Adams, The Birth and Development of the Geological Sciences, pp. 238-45; Dean, James Hutton and the History of Geology, 1992. Dibner, Heralds of Science, 93; DSB VI: 577-89; Geikie, Founders of Geology, pp. 280-316; Horblit 52a (first book appearance of 1795); Linda Hall Library, Theories of the Earth, 38; Norman 540 (offprint); Printing & the Mind of Man 247; Sparrow, Milestones of Science, 107 & p. 24; Zittel, History of Geology and Palæontology, pp. 68-73 (“Hutton was thus the great founder of physical and dynamical geology; he for the first time established the essential correlation in the processes of denudation and deposition; he showed how, in proportion as an old continent is worn away, the materials for a new continent are being provided, how the deposits rise anew from the bed of the ocean, and another land replaces the old in the eternal economy of nature.”).

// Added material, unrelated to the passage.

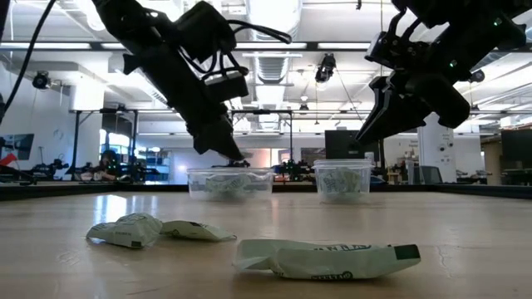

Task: Pick and place items into bin
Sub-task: Put the green stevia packet into the left transparent bin, then put the green stevia packet into the right transparent bin

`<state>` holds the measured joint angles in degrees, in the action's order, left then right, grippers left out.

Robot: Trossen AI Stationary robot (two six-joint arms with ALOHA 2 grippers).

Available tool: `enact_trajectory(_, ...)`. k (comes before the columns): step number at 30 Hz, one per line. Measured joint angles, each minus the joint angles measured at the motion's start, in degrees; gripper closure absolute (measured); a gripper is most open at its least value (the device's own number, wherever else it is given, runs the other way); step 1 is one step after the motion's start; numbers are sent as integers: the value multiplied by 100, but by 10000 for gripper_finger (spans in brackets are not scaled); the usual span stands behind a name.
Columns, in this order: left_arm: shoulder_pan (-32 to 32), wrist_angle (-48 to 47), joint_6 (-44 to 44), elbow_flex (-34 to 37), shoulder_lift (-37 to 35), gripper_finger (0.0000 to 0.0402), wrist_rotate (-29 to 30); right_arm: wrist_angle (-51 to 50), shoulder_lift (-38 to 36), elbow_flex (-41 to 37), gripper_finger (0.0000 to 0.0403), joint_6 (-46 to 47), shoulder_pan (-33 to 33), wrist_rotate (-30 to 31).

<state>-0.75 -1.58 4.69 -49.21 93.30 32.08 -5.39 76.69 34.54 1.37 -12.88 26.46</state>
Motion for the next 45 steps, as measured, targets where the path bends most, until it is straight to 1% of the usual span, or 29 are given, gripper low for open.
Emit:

Large 4to (285 x 225 mm). In: Transactions of the Royal Society of Edinburgh, 1788, Part II, pp. 209-304, with two engraved plates for the Hutton paper. Three parts in one volume, pp. xii, 100, 304, [1, leaf of explanation of plates], [305]-336, 209, [1, errata] and four engraved plates (two folding). Original boards, uncut and mostly unopened, spine heavely worn but sewings still strong, entirely unrestored. Very rare in it's original state as here. A fine copy.